La rivoluzione digitale (e quella politica)
La rappresentanza politica lascia il campo alla comunicazione e alle nuove tecnologie. Che spazi si aprono per la trasformazione sociale in questo scenario contraddittorio?
Davvero è assurdo parlare oggi di rivoluzione? Viviamo un’epoca in cui l’idea di trasformare radicalmente gli assetti sociali e di potere sembra al di fuori delle opzioni ragionevoli. Eppure, proprio nel momento in cui all’orizzonte non sembra esserci alcuna possibilità di trasformare strutturalmente la società, la parola rivoluzione diventa pervasiva. Sul piano economico, il potere stesso a evocarla. I nuovi prodotti sono spesso presentati come rivoluzionari, la parola rivoluzione è diffusa in modo pervasivo nelle campagne pubblicitarie. È come nella concezione dell’evento di Alain Badiou: sono prodotti-evento, descritti come rivoluzionari perché capaci di creare una frattura tra un prima e un dopo inventando ‘qualcosa che non esisteva’. La rivoluzione in questo caso è legata a prodotti tecnologici descritti come capaci di rivoluzionare la vita e la società. La merce si rappresenta come evento rivoluzionario: il capolavoro della società dello spettacolo. Questa politicizzazione del discorso economico, il suo stabilirsi sul terreno proprio della politica, fa venire in mente la sentenza di Marx per cui nel capitalismo «la sovranità appartiene al capitale», o le formule di Gramsci secondo cui «l’egemonia nasce dalla fabbrica» e «nelle fasi storiche di transizione, la politica viene innestata direttamente nell’economia». La merce incorpora oggi il discorso politico e i suoi miti, come quello della rivoluzione.

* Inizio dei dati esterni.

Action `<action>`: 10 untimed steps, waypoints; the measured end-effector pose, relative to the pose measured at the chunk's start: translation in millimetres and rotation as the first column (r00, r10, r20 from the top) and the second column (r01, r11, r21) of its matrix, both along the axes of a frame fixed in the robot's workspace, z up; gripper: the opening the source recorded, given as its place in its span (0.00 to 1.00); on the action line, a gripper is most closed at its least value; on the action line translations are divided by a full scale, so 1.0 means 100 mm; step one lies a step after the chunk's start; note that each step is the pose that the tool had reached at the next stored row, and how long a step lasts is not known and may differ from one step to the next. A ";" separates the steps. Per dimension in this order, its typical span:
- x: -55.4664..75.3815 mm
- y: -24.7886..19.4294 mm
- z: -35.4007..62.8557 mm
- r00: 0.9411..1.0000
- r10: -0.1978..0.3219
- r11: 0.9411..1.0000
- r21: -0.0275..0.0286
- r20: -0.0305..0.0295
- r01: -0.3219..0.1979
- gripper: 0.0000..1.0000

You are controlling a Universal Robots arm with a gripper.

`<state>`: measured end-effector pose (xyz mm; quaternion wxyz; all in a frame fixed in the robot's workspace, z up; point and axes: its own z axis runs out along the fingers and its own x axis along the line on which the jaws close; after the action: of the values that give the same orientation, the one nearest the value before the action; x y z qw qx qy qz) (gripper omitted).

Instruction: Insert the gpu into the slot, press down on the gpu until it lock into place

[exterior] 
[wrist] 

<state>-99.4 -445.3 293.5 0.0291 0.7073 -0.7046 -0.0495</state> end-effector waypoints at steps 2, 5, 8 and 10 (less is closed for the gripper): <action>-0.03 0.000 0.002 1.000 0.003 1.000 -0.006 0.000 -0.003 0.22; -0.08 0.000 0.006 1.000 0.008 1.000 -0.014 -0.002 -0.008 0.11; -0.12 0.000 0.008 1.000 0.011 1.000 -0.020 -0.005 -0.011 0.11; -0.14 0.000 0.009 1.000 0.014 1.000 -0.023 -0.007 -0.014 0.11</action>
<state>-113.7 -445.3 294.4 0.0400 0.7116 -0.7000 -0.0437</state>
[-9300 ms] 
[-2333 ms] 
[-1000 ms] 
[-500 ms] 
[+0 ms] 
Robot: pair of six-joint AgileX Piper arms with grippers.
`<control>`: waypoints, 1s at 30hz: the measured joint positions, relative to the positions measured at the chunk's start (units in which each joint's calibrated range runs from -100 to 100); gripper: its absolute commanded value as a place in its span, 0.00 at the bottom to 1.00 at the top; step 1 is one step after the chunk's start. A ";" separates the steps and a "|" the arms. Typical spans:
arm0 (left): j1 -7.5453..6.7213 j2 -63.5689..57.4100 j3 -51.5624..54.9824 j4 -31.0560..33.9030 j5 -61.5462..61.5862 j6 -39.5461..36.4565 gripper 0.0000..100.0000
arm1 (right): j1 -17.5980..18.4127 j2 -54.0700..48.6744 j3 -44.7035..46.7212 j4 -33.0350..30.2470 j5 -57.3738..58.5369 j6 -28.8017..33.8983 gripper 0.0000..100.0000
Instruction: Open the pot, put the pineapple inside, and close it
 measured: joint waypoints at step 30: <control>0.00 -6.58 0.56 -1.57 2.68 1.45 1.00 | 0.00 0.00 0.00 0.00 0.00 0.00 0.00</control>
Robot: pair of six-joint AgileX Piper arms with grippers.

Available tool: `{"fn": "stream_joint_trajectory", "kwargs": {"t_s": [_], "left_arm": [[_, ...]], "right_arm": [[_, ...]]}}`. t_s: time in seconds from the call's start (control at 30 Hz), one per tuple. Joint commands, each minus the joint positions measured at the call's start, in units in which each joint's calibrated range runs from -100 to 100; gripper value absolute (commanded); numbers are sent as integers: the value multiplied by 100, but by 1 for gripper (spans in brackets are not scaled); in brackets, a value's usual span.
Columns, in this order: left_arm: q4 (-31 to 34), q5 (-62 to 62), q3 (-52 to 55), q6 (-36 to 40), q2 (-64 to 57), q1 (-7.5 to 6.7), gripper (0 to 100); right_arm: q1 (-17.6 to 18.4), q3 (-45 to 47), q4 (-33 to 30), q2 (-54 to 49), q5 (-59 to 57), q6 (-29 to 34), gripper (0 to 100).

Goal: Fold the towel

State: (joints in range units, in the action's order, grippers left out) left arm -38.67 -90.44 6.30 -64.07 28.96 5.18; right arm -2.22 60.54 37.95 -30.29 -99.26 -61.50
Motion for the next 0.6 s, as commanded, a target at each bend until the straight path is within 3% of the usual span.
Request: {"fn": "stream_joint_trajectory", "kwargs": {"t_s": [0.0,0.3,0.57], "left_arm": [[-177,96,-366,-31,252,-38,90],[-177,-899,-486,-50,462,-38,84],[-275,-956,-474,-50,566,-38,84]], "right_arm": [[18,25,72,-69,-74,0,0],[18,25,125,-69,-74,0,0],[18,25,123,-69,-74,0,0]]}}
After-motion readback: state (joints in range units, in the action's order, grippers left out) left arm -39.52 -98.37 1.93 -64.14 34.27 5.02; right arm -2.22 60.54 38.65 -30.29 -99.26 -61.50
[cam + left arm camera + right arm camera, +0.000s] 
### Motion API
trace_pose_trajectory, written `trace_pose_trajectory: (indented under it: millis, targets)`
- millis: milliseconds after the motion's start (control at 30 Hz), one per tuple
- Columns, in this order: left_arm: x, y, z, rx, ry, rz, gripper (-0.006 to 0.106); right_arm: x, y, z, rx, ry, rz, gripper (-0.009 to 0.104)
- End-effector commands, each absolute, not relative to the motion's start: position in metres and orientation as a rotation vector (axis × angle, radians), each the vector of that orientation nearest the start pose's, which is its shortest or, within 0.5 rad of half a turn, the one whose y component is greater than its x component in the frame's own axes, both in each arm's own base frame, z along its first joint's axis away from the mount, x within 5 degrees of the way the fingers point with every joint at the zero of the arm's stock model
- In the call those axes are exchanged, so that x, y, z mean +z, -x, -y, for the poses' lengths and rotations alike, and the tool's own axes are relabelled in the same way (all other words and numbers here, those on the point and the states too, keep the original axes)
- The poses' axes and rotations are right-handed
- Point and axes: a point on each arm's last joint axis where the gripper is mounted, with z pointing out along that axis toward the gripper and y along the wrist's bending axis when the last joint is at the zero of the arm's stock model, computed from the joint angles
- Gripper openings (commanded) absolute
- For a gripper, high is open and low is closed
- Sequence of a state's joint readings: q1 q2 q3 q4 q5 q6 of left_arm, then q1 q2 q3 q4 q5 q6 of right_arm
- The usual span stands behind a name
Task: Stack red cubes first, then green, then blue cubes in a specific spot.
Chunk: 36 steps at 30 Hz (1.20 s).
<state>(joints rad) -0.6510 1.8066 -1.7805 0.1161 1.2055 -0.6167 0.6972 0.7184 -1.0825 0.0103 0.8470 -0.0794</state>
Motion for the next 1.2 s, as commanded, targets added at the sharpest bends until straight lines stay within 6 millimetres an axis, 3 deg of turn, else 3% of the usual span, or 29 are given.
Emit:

La parola rivoluzione è diventata pervasiva anche sul piano politico. Non viviamo in un’epoca pacificata. Per restare all’Europa, ovunque i sistemi politici e i partiti tradizionali sono sfidati, efficacemente, da nuove forze spesso definite populiste. La rivolta della cittadinanza non si esprime, in questi anni, per via di rivoluzioni o rivolte di piazza (se non, queste ultime, sporadicamente), ma principalmente per via elettorale. Di rivolta comunque si tratta. Le forze che incarnano, o sanno efficacemente raccogliere, questo sentimento, presentano quasi sempre sé stesse come rivoluzionarie, che siano di destra, di sinistra o né di destra né di sinistra. Anche sul piano politico la parola rivoluzione diventa ubiqua.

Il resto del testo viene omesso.